Which of the lines below contain the string "camera"? Pull each one out of the data.

+ + + +

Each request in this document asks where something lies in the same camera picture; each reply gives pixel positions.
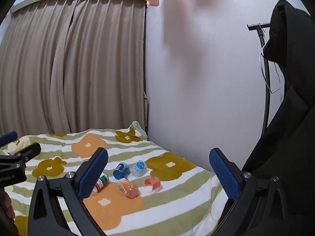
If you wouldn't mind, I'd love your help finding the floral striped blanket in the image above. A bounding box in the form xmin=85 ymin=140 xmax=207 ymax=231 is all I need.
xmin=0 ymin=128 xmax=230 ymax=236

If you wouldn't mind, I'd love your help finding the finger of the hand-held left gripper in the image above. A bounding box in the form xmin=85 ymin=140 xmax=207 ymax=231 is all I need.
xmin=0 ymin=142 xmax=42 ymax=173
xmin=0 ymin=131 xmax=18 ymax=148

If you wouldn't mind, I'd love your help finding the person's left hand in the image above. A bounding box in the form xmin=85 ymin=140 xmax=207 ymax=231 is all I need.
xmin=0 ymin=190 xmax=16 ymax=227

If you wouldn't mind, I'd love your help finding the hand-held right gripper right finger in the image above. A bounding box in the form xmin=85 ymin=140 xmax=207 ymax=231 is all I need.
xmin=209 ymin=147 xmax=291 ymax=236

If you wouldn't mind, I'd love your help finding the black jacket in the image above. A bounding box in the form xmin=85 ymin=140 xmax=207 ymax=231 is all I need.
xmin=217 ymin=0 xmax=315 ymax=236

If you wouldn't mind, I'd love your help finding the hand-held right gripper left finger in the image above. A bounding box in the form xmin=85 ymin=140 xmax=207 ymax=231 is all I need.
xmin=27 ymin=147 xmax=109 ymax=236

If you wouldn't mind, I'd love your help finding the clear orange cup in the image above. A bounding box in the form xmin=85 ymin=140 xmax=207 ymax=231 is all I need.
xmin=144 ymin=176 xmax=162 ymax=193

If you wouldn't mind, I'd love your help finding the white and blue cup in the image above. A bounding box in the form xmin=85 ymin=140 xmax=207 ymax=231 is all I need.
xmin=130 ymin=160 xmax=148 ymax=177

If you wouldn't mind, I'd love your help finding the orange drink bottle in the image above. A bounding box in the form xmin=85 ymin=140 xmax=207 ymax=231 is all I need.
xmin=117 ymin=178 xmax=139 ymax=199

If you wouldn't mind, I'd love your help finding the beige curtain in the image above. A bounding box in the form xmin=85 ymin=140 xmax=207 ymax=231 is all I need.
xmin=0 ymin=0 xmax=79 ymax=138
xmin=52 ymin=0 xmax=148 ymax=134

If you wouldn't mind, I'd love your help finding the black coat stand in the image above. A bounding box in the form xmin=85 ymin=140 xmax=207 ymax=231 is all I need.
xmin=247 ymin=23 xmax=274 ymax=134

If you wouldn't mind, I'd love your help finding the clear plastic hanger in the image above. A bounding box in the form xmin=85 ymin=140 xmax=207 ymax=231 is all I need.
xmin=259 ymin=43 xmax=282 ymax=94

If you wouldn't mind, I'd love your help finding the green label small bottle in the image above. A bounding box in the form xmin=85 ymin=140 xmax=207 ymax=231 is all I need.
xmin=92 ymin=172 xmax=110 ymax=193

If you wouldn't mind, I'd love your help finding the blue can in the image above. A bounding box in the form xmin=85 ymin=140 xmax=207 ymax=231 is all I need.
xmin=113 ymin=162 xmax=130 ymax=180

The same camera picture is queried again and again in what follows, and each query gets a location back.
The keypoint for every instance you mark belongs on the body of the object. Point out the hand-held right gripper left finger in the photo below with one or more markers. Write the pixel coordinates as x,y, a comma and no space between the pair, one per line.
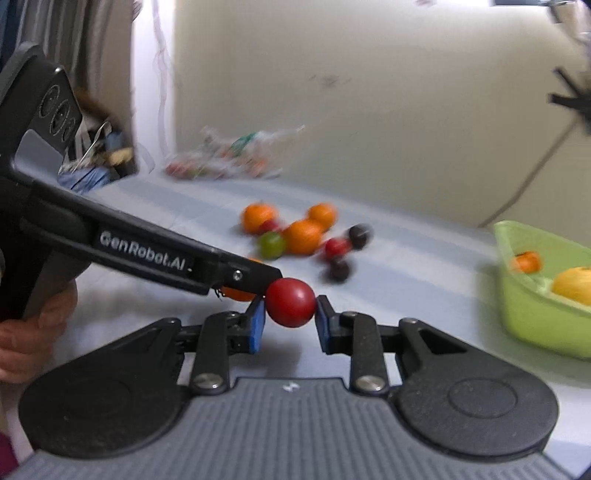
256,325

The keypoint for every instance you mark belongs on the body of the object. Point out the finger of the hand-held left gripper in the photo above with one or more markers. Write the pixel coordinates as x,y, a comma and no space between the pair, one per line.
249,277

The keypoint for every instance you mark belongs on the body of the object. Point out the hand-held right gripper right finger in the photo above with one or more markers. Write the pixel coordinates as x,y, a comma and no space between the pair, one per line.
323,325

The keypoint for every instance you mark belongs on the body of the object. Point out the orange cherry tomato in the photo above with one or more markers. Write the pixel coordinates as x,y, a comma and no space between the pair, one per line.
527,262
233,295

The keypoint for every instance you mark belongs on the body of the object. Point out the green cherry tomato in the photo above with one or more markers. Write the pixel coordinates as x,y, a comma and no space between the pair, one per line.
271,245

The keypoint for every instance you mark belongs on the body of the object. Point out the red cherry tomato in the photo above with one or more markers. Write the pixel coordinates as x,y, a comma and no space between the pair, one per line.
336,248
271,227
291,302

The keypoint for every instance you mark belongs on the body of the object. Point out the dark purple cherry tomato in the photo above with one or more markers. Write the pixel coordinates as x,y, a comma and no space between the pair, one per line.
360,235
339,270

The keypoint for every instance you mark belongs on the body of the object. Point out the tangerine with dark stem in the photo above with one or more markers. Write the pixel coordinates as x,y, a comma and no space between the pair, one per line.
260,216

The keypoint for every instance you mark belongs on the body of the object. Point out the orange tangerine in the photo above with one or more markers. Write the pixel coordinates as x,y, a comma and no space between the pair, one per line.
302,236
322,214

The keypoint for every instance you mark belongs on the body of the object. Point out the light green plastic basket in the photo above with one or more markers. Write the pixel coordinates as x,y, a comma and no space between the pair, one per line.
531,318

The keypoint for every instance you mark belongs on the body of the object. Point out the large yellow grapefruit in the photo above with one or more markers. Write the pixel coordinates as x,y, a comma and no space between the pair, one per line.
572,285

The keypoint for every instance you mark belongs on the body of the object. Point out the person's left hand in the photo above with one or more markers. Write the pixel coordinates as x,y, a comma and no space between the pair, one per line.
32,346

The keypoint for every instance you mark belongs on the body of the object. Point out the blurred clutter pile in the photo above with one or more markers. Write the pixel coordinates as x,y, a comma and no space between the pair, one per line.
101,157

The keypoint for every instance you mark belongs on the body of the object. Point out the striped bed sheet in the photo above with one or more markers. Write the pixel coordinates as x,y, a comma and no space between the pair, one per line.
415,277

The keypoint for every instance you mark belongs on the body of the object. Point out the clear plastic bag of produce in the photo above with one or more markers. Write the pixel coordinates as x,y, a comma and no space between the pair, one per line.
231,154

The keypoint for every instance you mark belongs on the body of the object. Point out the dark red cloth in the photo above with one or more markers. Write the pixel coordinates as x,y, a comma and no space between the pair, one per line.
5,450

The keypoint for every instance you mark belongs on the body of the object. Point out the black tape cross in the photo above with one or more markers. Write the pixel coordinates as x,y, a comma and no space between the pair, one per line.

+ + + +

_SOLUTION FOR THIS TASK_.
Each request in this document asks where something lies in the same camera picture; each reply gives pixel positions.
The same camera picture is queried again and again in what follows, and each query gets a location back.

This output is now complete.